Late Rabbit Hunt for a Worthy Cause
As a member of the Rocky Mountain Elk Foundation banquet committee, I am expected to come up with creative ways to make money. We auctioned a day of rabbit hunting with me and my beagles. Inclement weather and conflicting schedules put us down to the wire.
Doung Skinner was the high bidder. He is a veterinarian from Greenwood and has owned bird dogs for years. In fact, he has invested into the future with the purchase of two Brittany spaniel pups.
Skinner and I are near the same age and share a passion, going beyond hunting, for the outdoors. Like me, he writes an outdoor column for his local newspaper.
It took Lady and the Tramp about three minutes to get two rabbits up and running. I shot the second one coming through and then put the hounds on the other. My guest put himself in the right place to catch the cottontail on the second circle.
The dogs soon had another rabbit on the run; one they had rousted out of a deadfall in the creek bottom. They circled their prey once and was bringing it through the second time.
The bottom was fairly open, but I must have been looking the wrong way. Here came the hounds bawling on the trail just a few feet to my right. “They cannot be right,” I told myself, but they were. They lost the track near a small downed tree. I approached the clump of cover and out popped the rabbit. It had held tight as the dogs fervently tried to pick up the scent. I’ve seen this before, rabbits know they can outrun the hounds.

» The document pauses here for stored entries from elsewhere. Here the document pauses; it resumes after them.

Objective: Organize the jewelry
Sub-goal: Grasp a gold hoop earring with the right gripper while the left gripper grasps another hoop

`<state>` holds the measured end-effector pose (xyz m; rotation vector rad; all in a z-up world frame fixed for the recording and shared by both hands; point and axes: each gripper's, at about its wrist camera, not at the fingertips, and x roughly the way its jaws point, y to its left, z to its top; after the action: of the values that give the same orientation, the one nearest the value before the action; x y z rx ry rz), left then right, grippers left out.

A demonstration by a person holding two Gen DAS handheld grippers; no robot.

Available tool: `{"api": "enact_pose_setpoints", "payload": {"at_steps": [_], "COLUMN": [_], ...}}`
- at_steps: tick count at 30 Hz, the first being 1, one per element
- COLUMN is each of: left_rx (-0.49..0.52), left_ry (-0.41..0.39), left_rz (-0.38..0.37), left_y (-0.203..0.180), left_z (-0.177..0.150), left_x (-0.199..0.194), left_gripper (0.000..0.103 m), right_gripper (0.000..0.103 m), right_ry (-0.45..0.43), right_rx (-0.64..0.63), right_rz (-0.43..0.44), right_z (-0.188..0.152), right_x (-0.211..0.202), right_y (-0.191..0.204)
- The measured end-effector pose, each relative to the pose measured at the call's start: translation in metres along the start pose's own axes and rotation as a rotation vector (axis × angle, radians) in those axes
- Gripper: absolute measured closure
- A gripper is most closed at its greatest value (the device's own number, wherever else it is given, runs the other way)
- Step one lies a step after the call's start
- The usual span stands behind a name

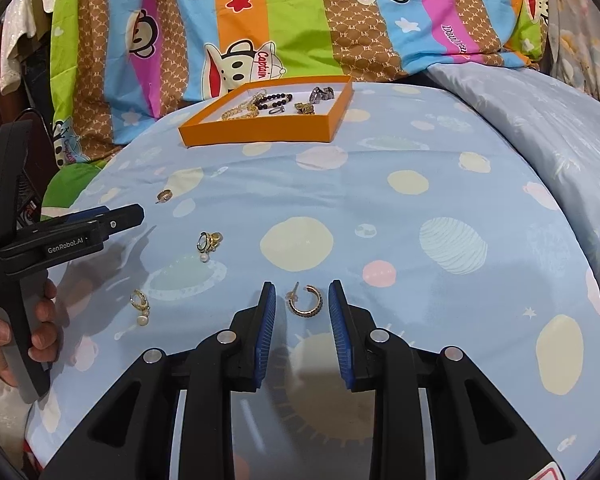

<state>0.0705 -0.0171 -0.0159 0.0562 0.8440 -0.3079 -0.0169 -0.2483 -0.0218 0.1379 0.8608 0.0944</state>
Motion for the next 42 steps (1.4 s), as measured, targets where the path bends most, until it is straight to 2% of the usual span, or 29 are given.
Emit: {"api": "enact_pose_setpoints", "payload": {"at_steps": [12, 19, 30, 35, 42], "left_rx": [-0.001, -0.008, -0.004, -0.017, 0.053], "left_ry": [0.000, -0.001, -0.005, 0.002, 0.034], "left_rz": [0.002, 0.001, 0.004, 0.026, 0.094], "left_y": [0.000, 0.001, 0.000, 0.002, -0.010], "left_z": [0.000, 0.000, -0.001, 0.005, 0.025], "left_x": [0.001, 0.001, 0.001, 0.005, 0.029], "left_gripper": [0.029, 0.025, 0.023, 0.023, 0.026], "right_gripper": [0.077, 0.085, 0.086, 0.086, 0.086], "right_ry": [0.028, 0.031, 0.032, 0.033, 0.032], "right_rx": [-0.002, 0.000, 0.003, 0.007, 0.016], "right_rz": [-0.008, -0.012, -0.011, -0.007, 0.004], "right_z": [0.000, 0.000, 0.001, 0.001, 0.001], "right_x": [0.005, 0.006, 0.007, 0.007, 0.007], "right_y": [0.001, 0.000, 0.000, 0.000, -0.001]}}
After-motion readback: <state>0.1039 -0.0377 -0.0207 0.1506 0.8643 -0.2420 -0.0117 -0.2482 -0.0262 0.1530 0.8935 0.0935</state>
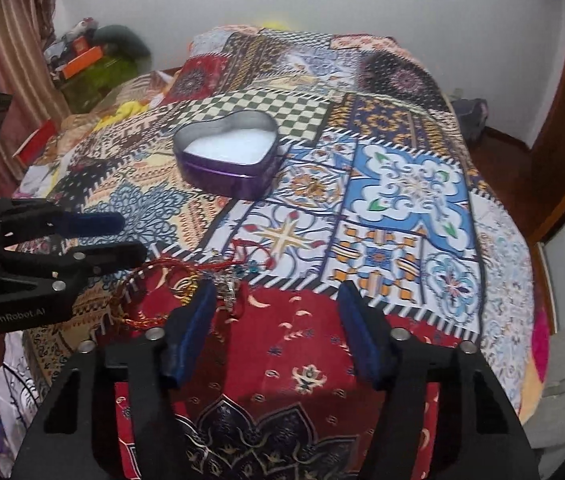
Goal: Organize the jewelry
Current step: 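Grasp the gold-red bracelet with the left tool while the right tool grasps a silver earring, then carry the bracelet and earring in both tools over the purple heart tin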
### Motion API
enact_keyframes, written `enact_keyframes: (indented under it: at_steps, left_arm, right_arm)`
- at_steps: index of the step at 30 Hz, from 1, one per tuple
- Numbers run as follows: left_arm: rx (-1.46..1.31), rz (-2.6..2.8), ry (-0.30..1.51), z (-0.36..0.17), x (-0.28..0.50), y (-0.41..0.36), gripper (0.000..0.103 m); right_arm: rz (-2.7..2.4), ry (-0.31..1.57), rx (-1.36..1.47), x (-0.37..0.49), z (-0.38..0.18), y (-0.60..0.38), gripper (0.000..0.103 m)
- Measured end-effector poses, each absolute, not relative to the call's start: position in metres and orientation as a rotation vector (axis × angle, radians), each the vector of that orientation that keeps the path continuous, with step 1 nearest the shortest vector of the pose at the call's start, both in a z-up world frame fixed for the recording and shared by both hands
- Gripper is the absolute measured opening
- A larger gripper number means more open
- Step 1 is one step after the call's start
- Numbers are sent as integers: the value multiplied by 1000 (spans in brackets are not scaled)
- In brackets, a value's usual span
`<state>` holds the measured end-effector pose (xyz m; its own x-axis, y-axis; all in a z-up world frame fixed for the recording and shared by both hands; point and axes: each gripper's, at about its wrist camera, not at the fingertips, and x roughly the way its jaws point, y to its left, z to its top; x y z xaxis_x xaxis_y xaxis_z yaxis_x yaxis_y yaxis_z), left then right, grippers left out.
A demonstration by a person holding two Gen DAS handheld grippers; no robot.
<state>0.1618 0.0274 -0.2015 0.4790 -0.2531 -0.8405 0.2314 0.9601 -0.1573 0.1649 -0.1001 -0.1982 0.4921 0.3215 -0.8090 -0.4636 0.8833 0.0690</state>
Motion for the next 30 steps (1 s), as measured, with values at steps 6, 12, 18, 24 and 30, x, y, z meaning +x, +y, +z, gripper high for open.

I knew Skinner was up the hill. I yelled, “Here he comes” and then heard the report of his shotgun.
My guest hunts with an old .12 gage pump that belonged to his father and I with an Iver Johnson .16 gage single shot with a matted rib, a gun I traded for when I was 15 years old. I bartered for it with a single shot .12 gage and $5.00.
The dogs were running hard on a warm day. We took a break at the truck and gave them some water.
We released the dogs near a pond on the back of the property and found some lumber to sit on. Our break ended when Doug saw a rabbit cross an opening and run into the creek bottom, shortly followed by the dogs at full bay.
The rabbit busted across another opening and into a thicket just ahead of a load of buckshot, I sent his way.
Again, I must have been looking the wrong way. The dogs went into the bramble and doubled back on the same trail. I was sure they were back-tracking, an undesired trait for a beagle. Soon, they would come to their senses and go back the right way. My bad, the bawls intensified telling me the trail was hot.
As the cry of the hounds neared, I glimpsed the rabbit running through the creek bottom cover and fired. He was wounded and managed to disappear in a maze of raspberry and wild rose canes. The dogs passed me by and caught up to the rabbit.
Doug Skinner and I broke for lunch and met his neighbor’s son Logan at the Iron Kettle in Sulfur Springs.
Logan had a little over an hour to hunt, but we could not get him a rabbit.
The next hunt is on me. I enjoyed hunting with Dr. Skinner and found us to have a lot in common. The elk benefited and so did I.